** Opening RECORD EXCERPTS block **
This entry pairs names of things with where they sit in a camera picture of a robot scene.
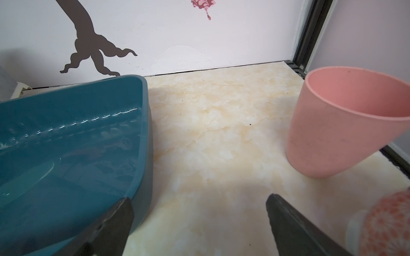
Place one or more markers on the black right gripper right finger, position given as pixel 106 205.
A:
pixel 295 235

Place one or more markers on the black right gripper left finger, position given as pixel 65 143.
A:
pixel 106 236

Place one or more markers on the teal plastic bin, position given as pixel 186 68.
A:
pixel 69 155

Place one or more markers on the pink plastic cup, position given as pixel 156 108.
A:
pixel 343 115

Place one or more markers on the mint green toaster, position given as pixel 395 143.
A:
pixel 10 88
** Closing RECORD EXCERPTS block **
Would you please return all lines of the data that include the word "finger"?

Place one or more markers on the black right gripper right finger, position given as pixel 106 205.
Place one or more markers on the black right gripper left finger, position given as pixel 65 143.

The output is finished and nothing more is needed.